To do: Search the listing below for "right". Copy each matching line.

══════════

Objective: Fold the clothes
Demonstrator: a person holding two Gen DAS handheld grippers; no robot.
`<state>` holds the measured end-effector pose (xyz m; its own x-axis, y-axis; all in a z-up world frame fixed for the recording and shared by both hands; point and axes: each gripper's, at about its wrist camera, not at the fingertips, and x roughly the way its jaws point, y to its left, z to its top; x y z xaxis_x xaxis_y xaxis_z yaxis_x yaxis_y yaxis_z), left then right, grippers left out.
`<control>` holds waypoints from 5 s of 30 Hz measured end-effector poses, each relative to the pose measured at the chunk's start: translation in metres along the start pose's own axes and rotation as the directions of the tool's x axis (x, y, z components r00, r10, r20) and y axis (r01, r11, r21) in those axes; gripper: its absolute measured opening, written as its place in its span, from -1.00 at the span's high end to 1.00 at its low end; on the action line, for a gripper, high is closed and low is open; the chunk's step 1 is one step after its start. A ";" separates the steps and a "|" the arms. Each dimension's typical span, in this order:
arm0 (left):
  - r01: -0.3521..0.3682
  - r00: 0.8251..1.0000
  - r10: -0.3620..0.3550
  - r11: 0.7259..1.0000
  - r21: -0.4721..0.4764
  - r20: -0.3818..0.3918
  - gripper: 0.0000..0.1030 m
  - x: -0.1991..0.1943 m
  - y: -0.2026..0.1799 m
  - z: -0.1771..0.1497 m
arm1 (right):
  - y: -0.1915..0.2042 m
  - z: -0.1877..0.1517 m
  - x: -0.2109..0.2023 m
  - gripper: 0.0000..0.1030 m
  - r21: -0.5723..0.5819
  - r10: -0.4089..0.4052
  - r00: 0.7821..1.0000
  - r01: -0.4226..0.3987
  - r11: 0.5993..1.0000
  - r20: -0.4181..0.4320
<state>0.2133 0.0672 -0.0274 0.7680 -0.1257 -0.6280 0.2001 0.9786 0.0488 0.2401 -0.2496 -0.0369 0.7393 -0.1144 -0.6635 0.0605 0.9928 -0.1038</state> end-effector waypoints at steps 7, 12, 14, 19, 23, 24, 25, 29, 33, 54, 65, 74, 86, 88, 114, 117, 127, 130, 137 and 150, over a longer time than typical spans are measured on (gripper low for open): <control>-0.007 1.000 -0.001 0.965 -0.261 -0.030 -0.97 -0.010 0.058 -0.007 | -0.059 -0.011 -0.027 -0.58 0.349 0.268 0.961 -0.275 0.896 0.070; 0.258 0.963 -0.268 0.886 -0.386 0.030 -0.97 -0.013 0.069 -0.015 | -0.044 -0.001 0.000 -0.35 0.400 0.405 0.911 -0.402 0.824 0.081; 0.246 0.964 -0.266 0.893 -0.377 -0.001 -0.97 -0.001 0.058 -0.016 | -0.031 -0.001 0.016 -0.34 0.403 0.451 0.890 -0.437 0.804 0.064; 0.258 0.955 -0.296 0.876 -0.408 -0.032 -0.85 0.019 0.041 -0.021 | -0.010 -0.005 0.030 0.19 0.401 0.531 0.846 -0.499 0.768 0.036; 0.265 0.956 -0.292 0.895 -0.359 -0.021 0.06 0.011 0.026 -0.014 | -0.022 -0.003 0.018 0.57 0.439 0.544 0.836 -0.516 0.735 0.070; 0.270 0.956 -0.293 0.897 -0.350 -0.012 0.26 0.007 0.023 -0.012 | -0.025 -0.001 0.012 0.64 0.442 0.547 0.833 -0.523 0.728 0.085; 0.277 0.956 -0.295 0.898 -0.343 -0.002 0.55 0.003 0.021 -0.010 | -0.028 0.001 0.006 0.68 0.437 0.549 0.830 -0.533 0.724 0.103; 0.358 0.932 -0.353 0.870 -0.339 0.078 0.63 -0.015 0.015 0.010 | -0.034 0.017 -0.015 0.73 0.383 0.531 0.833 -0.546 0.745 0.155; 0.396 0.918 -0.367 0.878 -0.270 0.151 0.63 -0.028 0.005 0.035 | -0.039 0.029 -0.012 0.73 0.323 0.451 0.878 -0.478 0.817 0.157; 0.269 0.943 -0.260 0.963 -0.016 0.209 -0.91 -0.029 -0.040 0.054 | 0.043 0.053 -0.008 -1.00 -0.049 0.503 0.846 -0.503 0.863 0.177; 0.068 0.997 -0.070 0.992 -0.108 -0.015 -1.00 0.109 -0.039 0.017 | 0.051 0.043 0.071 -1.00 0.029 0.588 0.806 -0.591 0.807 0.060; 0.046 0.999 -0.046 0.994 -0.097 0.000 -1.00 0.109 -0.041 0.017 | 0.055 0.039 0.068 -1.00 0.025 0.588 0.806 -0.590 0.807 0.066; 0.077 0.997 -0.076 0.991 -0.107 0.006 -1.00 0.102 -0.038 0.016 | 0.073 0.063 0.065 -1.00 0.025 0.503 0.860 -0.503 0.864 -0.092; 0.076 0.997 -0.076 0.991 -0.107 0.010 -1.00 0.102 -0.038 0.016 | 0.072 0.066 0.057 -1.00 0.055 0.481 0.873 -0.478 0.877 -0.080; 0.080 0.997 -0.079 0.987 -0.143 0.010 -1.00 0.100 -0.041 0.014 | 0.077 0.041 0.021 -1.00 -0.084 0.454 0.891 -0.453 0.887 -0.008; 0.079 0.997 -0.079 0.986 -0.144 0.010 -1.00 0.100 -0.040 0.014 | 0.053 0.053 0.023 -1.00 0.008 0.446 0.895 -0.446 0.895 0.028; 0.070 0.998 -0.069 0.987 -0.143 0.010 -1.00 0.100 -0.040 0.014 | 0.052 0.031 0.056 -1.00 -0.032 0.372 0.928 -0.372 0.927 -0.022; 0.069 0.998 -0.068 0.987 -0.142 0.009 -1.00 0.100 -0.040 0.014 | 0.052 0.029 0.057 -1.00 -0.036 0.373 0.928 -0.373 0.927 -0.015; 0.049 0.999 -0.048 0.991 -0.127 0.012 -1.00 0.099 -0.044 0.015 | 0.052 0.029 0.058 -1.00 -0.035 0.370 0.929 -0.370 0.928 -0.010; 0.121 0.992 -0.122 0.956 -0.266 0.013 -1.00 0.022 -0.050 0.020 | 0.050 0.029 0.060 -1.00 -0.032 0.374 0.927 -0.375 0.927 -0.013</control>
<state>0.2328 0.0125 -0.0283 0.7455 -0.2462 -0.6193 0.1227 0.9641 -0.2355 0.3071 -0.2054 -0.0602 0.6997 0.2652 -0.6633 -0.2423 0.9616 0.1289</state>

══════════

The answer:
`<state>` holds the measured end-effector pose (xyz m; its own x-axis, y-axis; all in a z-up world frame fixed for the recording and shared by both hands; point and axes: each gripper's, at about its wrist camera, not at the fingertips, and x roughly the way its jaws point, y to its left, z to its top; x y z xaxis_x xaxis_y xaxis_z yaxis_x yaxis_y yaxis_z), left then right, grippers left out.
arm1 (right):

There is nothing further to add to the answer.